Por ahí, por el exilio, desde la distancia del recuerdo empieza Alegre Heitzmann su Días como aquellos,poniendo en contexto además la relación que siempre mantuvo con la familia García Lorca, antes de regresar al principio de la relación de los dos poetas. Cuando Lorca llegó a la casa de Juan Ramón en Madrid en 1919 con una carta de presentación de Fernando de los Ríos que el de Moguer contestó: “Su’ poeta vino, y me hizo una excelentísima impresión”. Y explica cómo fue creciendo esa amistad que culminó en el viaje del verano de 1924.

‘El ladrón de agua’

Juan Ramón llegó por primera vez a esa Granada que ya había fascinado a Washington Irving y a Théophile Gautier y que además estaba viviendo una gran efervescencia cultural —les acompañaron además Emilia Llanos y el pintor Hermenegildo Lanz— y quedó entusiasmado paseando por la Alhambra, el Generalife, el Albaicín… Además, Lorca, que para entonces ya tenía plena conciencia de su propia voz, pudo ver su ciudad a través de los ojos del maestro. “Juan Ramón ha dicho cosas agudísimas de la ciudad y ha trabado gran amistad con mi familia.[… ] Un día me dijo: ‘Iremos al Generalife a las cinco de la tarde, que es la hora en que empieza el sufrimiento de los jardines’. Esto lo retrata de cuerpo entero, ¿verdad?”, escribió.

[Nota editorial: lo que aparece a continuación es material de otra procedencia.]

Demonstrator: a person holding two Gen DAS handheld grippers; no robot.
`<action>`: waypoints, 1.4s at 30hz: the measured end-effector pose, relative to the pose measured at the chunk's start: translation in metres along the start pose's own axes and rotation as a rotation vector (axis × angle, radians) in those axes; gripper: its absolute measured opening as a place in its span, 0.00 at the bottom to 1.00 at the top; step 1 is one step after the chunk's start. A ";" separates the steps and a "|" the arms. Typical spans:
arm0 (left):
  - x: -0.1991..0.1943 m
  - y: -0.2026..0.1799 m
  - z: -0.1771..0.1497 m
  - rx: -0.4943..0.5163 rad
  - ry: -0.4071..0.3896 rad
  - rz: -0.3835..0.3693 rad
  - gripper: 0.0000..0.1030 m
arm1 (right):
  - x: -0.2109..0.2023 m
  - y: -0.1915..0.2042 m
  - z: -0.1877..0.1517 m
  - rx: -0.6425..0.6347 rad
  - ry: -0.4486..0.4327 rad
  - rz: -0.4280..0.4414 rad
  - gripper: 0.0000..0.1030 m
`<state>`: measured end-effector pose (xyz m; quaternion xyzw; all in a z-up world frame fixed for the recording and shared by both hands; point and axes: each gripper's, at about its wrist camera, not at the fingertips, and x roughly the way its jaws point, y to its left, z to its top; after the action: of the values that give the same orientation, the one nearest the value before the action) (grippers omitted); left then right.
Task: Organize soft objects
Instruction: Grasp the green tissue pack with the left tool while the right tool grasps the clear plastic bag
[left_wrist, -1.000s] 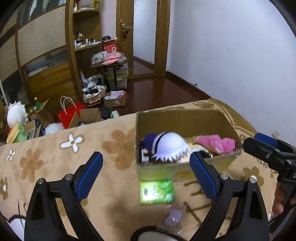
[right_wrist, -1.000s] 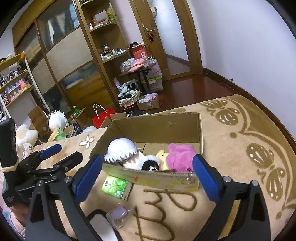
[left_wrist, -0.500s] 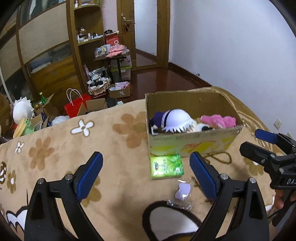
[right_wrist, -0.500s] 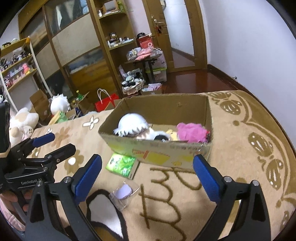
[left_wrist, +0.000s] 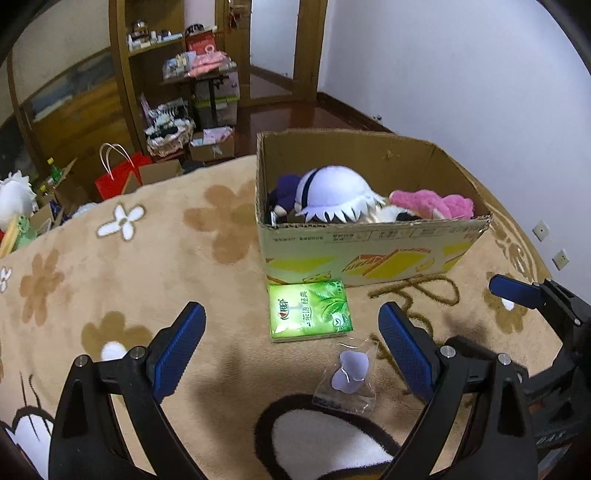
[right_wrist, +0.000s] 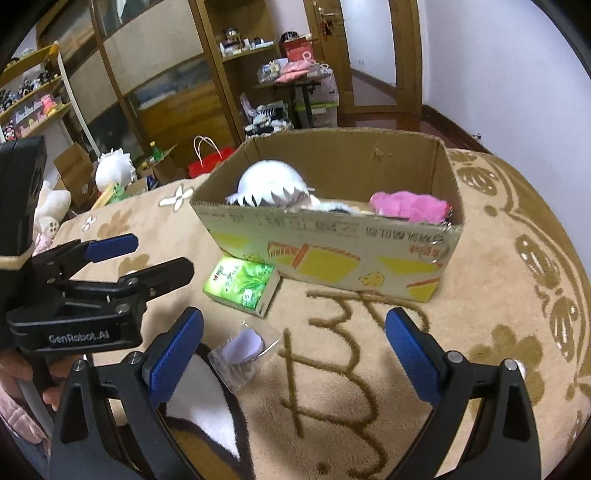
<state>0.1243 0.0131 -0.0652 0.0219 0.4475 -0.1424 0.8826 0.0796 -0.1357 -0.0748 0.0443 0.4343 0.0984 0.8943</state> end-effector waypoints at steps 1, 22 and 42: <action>0.004 0.000 0.001 -0.002 0.011 -0.008 0.91 | 0.003 0.000 -0.001 0.001 0.007 0.000 1.00; 0.085 -0.005 0.005 0.040 0.226 -0.098 0.91 | 0.069 0.007 -0.012 0.004 0.148 0.045 1.00; 0.133 -0.008 0.007 0.023 0.337 -0.091 0.90 | 0.119 0.041 -0.029 -0.095 0.193 -0.007 1.00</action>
<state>0.2021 -0.0267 -0.1659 0.0355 0.5881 -0.1818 0.7873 0.1230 -0.0708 -0.1773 -0.0095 0.5136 0.1193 0.8497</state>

A partir de ahí, el libro repasa algunas referencias de las obras de Lorca y Juan Ramón —sobre todo del segundo— a la luz de los detalles de la visita. Habla del “cielo bajo” o el juego agua-sangre, pero quizá lo más sobresaliente es su interpretación de El ladrón de agua, un texto realmente críptico sobre el que los críticos han lanzado todo tipo de teorías y que comienza: “Convencido cada noche por la antigua medialuna granadí de que es un ladrón, el ladrón de agua retumba, cae, zumba, se yergue…”. Alegre Heitzmann propone que ese ladrón no es una persona, sino un acetre, un tipo de cubo que retumbaba de modo muy particular al lanzarlo para recoger agua. Lo hace por una conversación que tuvo hace años con el hijo, ya fallecido, de Hermenegildo Lanz, que le habló de la noche en que Juan Ramón cenó en su casa y pidió que lanzaran varias veces el cubo al agua para recrearse en aquel sonido.